Fig 1: A basic cross- section of a stem with decay

Fig 2: Example of wall 1 – vertical ”plugging” of the conductive vessels prevents the spread of decay, The pits, which border the vessels, ensure vascular functionality is retained by promoting the localised lateral movement of water around the plugged vessels (Watson, 2006),

Fig 3: Example of wall 2 – Tangential. This wall is stronger than the first wall and is strengthened post- wounding by tyloses and suberin within parenchyma cells. (Shigo et al., 1977).

Fig 4: Example of wall 3 – Radial. The rays will not come into contact with another to further safeguard against spread of decay.

Fig 5: Example of wall 4 – Callus. sealing of the wound by undifferentiated tissue initiated as a result of wounding and which become specialised tissues to facilitate the repair over time.

Does CODIT always work?

In short- no. Whilst CODIT can prevent the spread of infection, if a tree has a lot of points of intrusion to compartmentalise this can use valuable resources that stress the tree out, leading to decline. – The tree has a limited amount of energy to expel throughout the year- from root formation, reactionary growth, new foliage, CODIT, branch growth and more. By preventing or restricting valuable resources from vertically traversing the trees vascular system, the tree is unable to fully process nutrients such as carbohydrates/ sugars and H20, leading to loss of foliage. This decline could lead to significant mechanical, catastrophic failure, reduced vitality in the crown and even death of the tree.

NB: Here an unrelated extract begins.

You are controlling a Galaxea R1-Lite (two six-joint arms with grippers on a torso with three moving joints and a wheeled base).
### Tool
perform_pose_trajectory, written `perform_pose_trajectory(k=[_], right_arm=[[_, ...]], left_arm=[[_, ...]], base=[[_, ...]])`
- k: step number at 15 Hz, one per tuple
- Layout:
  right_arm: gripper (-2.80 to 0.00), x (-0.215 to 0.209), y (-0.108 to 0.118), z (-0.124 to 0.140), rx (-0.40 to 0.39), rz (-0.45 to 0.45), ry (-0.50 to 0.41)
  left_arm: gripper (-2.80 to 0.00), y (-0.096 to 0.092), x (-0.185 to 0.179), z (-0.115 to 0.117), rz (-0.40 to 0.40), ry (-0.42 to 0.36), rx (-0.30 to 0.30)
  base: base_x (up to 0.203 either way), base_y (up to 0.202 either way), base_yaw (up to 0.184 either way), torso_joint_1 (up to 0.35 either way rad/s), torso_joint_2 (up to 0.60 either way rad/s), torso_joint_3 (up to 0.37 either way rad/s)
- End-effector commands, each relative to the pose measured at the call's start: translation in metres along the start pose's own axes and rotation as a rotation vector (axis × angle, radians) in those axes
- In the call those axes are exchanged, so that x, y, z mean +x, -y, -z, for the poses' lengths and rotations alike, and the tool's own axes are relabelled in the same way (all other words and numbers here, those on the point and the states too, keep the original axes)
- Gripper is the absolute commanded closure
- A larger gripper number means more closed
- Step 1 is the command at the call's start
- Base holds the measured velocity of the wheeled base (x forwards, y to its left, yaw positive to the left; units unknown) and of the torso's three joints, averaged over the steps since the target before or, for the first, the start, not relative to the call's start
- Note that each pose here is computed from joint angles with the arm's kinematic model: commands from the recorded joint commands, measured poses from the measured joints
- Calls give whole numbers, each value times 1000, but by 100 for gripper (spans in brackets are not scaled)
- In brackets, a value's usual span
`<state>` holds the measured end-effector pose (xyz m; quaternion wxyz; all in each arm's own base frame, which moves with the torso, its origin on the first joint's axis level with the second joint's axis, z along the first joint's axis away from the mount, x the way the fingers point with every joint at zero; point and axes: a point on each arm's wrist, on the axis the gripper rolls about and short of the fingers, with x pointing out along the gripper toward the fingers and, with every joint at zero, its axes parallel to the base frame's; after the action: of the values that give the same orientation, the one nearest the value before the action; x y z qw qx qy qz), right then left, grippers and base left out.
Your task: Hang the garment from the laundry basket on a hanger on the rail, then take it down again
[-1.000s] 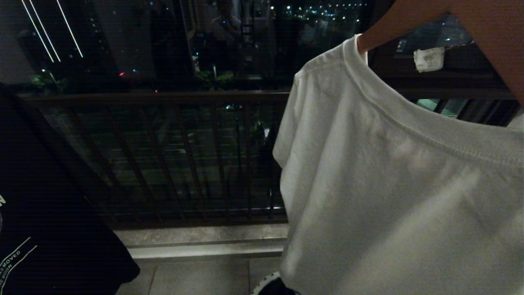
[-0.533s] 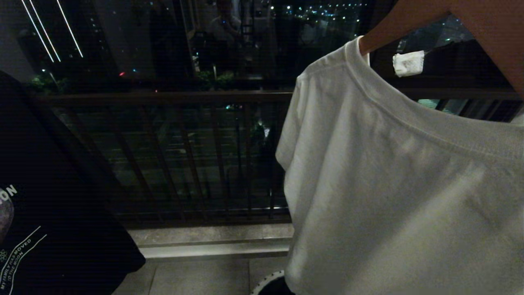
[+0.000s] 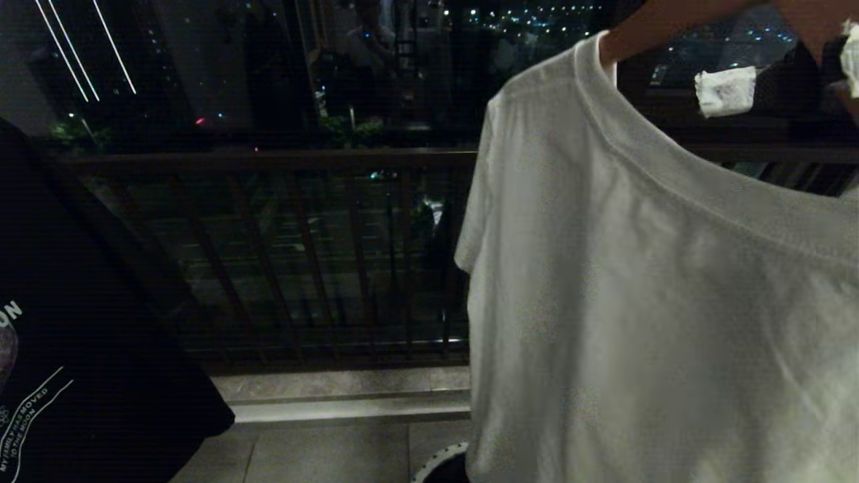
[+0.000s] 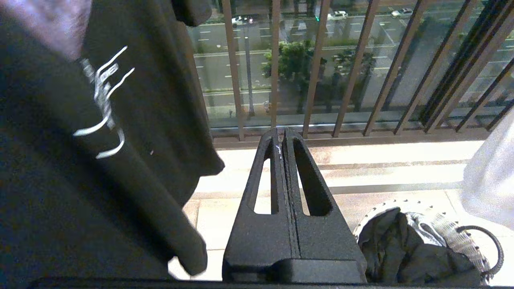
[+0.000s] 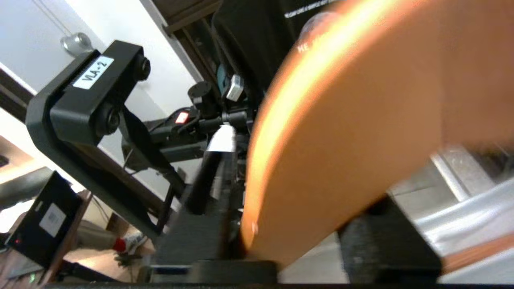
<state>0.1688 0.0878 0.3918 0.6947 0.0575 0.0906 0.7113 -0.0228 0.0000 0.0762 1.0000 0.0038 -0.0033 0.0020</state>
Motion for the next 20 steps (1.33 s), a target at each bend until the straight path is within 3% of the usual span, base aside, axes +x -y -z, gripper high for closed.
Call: perform_pose_trajectory(k=[1,20], right_arm=[[0,-1,-2,-1,-6,-7,1],[0,-6,-28,-7,-64,-18,19]], left_arm=[[0,0,0,0,-1,1,0],[0,0,0,0,-1,1,-1]], base=[[0,0,0,0,0,0],[0,0,0,0,0,0]])
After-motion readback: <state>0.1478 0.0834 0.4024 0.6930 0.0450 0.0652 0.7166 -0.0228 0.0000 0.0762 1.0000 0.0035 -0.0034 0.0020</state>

However, small amounts of CODIT can be managed by the tree – and where the fourth wall fails to completely seal a wound, habitat for other organisms can be created- such as bees, birds, bats, microorganisms, and invertebrates. This creation of habitat plays a vital role in supporting flora and fauna.

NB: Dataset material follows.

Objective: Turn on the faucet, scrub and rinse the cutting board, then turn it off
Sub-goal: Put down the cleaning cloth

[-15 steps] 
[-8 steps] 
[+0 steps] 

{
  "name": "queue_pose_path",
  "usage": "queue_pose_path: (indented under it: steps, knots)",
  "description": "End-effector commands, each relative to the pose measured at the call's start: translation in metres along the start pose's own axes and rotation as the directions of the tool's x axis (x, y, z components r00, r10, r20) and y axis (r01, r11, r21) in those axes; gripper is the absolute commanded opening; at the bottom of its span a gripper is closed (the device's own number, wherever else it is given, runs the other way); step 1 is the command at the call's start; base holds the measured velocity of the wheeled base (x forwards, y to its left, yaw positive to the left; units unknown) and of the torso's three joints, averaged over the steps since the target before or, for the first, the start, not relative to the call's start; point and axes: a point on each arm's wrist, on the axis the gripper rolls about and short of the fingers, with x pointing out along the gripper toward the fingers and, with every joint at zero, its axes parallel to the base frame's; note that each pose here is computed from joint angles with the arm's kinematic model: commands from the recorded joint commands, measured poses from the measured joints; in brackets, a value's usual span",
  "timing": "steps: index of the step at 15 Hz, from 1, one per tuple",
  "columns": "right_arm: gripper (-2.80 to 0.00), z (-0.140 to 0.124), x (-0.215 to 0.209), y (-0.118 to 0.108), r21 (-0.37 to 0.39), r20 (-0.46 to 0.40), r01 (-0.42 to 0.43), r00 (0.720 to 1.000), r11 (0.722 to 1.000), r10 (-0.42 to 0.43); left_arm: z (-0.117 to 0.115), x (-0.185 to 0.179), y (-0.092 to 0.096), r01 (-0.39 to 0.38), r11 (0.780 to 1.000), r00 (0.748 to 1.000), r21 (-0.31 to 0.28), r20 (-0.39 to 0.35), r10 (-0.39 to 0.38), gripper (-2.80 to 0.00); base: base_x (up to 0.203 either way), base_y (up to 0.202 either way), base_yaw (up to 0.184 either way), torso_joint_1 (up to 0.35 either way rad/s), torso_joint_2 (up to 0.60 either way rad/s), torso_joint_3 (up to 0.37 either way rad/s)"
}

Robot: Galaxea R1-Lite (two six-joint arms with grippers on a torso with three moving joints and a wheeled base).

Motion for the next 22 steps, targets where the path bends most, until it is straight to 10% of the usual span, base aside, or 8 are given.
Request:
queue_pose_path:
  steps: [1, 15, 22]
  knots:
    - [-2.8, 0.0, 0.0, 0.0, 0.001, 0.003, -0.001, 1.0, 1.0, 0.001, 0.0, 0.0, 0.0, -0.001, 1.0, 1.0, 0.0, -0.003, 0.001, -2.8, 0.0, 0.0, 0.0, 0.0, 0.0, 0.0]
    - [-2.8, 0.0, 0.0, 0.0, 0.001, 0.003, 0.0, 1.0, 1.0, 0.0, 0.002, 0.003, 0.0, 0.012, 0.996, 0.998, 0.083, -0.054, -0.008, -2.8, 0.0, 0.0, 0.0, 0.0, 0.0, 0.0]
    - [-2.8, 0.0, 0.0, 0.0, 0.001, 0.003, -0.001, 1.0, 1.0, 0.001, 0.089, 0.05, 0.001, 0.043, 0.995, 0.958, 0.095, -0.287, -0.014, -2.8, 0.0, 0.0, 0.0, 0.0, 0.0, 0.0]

How can we tell if a tree is rotten?

Sometimes these wounds can seal over but cause weak points in the structure of the tree, leading to possible failure later in the tree’s life. These are often only noticed by a trained eye, due to the effects mentioned above becoming visible or prevalent.

To confirm, there are a few methods and tools available to an arborist to determine the underlying structural integrity of the tree. From a simple but effective mallet to determine location of decay, mechanical invasive Resistograph Microdrill to measure resistance of rotational and lateral movement of its drill bit in a trees structure, to an electronic system using Sonic Tomography.

Sonic tomography is a fairly new technology that uses soundwaves to detect decay in trees, creating a 2D or 3D image of the internal structure of a tree at a pre-determined point. This is often around the lower stem of a tree near the intersection of the root collar/ flare and the lower stem. However, if decay is noted higher up the stem or significant branch/ union, this method can be installed within the canopy of the tree. The data collected then can be used by a qualified arborist to determine the trees condition and, more importantly, the trees risk of failure.


Fig 6: Sonic Tomography (PICUS) installed on a Beech (Fagus sylvatica).
Note: The Ganoderma species fungal fruiting brackets in the centre of the picture.
These are a definite indicator of some degree of internal decay.
Image courtesy of Treecare consultants LTD

Fig 7: Soundwave tomogram at 60cm above ground level.
Note: The darker Brown colours are solid wood. The green, purple and blues are different densities and stages of decay.
Image courtesy of Treecare consultants LTD.

What should I do to help treat a damaged tree?

Whilst good clean pruning cuts conforming to BS3998 can be used to tidy a broken or failed limb, painting, or treating the area or filling with soil, foam or concrete should be avoided.

The tree will begin the natural process of CODIT on its own and further damage to the fourth wall can lead to the spread of infection. Large areas of damage should be inspected visually by a qualified arborist to ascertain the extent of the damage and a suitable recommendation (if any) should be undertaken. Badly pruned trees can hinder the process of CODIT so works should always be undertaken by a qualified arborist.